A review of Gustavo Gutierrez’s We Drink From Our Own Wells

Publication information
Title: We Drink from Our Own Wells: The Spiritual Journey of a People
Author: Gustavo Gutierrez (Translated by Matthew J. O’Connell)
Publisher: Maryknol, Orbis Books, 1983
Pages: 181

Gustavo Gutierrez is probably the best-known liberation theologian as he has written what remains to be the classic exposition of this movement, A Theology of Liberation: History, Politics, Salvation[1] the book that has permanently altered our modern theological landscape, by challenging us to hear the Gospel message from the “underside of history,” from the perspective of the poor and the oppressed[2].

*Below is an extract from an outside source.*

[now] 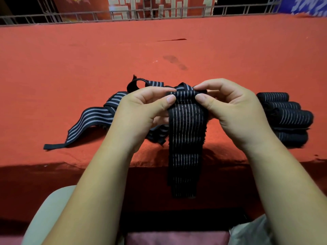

Born in Lima, Peru, Gutierrez is of Native American heritage, being of mixed Quechua descent he earned degrees in psychology and philosophy (Leuven), and obtained a doctorate at the Institut Pastoral d’Etudes Religieuses (IPER), Université Catholique in Lyon. Ordained as a Dominican priest in 1959, he lives and works in a poor slum in Lima, dividing his time between pastoral work and teaching at the Catholic University[3]. He holds the John Cardinal O’Hara Professorship of Theology at the University of Notre Dame and has been a professor at the Pontifical Catholic University of Peru and a visiting professor at many major universities in North America and Europe.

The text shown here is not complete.